■ **How to complete this task**: Give the number of lines in the data that contain "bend", and nothing more.

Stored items
● ● ● ● ●

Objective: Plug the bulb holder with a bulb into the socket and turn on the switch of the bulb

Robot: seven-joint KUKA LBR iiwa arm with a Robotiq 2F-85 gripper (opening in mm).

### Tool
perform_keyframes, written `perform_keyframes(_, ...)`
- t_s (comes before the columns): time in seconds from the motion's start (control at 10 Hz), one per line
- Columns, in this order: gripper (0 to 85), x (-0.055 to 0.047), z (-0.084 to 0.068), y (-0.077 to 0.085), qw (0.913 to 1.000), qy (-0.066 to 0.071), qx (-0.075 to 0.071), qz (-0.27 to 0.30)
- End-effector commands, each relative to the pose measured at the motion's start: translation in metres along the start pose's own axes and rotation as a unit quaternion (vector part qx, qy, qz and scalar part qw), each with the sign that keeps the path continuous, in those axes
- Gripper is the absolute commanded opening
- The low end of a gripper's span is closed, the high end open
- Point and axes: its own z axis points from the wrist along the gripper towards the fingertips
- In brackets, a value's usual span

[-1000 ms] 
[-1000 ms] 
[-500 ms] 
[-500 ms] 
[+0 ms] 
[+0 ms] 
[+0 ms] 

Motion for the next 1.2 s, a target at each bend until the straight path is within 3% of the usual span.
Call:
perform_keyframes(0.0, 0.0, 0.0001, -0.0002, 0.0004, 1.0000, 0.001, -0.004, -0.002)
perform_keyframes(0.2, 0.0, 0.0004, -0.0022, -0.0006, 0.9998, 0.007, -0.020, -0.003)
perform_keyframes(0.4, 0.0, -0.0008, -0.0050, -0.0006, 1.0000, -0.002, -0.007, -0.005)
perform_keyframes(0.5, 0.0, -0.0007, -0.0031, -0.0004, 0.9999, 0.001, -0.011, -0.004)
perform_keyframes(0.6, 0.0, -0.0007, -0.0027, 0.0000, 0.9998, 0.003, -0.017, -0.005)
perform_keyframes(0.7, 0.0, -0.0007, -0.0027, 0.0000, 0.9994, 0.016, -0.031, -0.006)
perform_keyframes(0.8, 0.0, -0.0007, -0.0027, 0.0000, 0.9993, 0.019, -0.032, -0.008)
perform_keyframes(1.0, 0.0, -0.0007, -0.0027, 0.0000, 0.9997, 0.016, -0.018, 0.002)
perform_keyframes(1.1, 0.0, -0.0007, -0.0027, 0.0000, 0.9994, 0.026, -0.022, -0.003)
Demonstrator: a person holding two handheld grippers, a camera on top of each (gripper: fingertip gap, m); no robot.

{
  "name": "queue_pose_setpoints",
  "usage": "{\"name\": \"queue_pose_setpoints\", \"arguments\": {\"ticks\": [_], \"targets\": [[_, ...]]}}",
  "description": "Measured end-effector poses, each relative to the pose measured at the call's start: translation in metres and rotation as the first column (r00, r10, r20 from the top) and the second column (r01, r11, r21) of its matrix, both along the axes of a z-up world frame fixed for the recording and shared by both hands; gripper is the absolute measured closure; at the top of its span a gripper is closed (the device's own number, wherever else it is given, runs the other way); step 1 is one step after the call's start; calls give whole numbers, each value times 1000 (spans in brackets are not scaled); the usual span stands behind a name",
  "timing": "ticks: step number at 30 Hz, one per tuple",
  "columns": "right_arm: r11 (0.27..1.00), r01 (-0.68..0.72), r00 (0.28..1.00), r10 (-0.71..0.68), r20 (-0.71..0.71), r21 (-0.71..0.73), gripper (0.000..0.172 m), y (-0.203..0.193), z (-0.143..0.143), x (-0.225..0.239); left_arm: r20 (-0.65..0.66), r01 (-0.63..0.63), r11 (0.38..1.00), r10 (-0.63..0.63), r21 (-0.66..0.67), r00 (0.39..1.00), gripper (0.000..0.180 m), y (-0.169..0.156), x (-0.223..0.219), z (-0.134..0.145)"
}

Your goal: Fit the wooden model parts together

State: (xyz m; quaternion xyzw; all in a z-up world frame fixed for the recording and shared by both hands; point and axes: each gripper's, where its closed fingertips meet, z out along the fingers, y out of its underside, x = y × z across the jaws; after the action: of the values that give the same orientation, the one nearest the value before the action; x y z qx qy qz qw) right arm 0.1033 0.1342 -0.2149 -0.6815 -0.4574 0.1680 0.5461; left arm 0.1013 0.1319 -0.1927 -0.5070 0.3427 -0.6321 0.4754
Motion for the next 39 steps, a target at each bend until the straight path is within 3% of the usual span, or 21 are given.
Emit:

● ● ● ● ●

■ **Answer box**: 2